#### Description of the task:
Please transcribe the data that follows exactly, from its first line through the line that contains "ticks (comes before".

####

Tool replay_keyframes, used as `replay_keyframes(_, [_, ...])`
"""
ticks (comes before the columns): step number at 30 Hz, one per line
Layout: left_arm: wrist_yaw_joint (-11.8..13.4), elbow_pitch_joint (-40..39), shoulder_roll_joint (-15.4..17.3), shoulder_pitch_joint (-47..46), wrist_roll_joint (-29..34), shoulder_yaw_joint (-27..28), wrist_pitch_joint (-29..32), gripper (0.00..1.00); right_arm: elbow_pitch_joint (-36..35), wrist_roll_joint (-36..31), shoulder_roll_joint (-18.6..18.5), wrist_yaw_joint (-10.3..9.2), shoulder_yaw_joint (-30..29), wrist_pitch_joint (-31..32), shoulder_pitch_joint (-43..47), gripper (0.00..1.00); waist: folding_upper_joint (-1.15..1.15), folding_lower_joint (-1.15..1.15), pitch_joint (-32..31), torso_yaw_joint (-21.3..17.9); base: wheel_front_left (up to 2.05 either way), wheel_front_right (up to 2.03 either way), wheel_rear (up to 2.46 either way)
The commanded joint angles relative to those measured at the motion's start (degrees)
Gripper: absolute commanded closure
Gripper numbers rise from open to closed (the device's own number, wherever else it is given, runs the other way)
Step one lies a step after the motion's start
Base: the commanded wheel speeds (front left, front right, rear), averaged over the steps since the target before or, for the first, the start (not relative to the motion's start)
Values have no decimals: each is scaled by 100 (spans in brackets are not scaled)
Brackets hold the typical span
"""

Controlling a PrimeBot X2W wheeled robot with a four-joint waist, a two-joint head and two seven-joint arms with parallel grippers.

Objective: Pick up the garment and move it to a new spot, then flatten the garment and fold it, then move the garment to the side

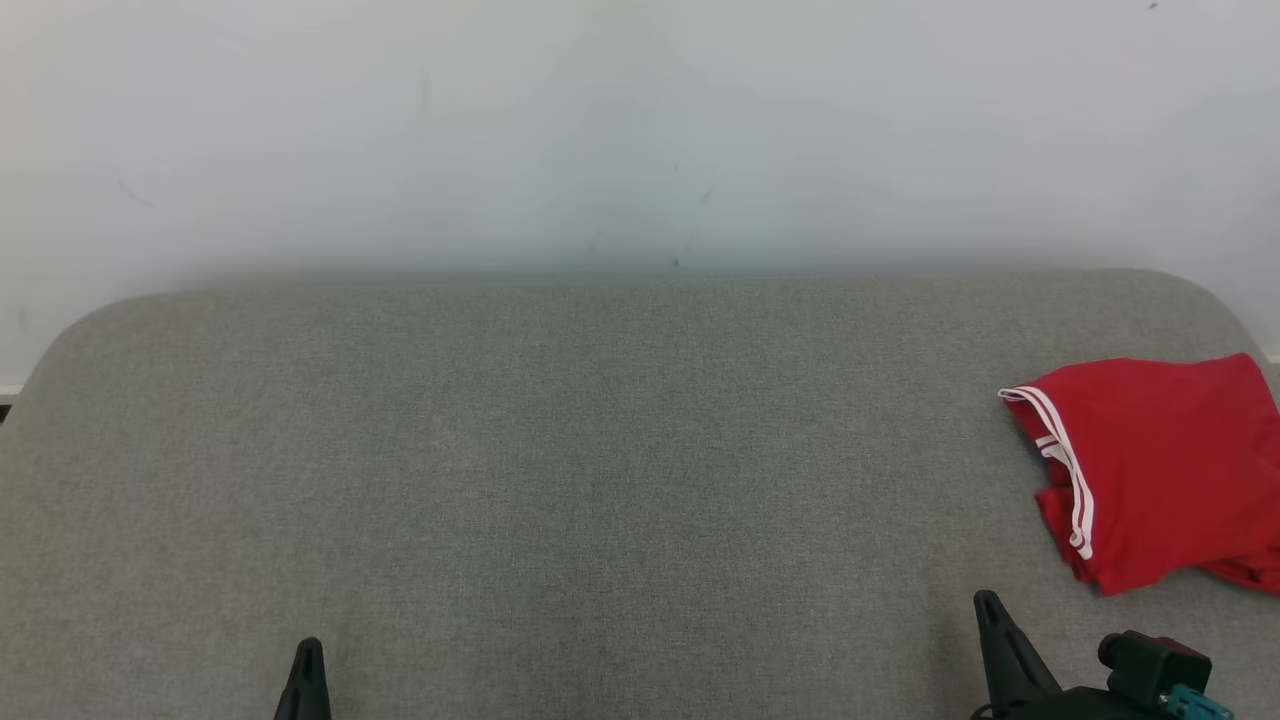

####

#### Answer box:
Tool replay_keyframes, used as `replay_keyframes(_, [_, ...])`
"""
ticks (comes before the columns): step number at 30 Hz, one per line

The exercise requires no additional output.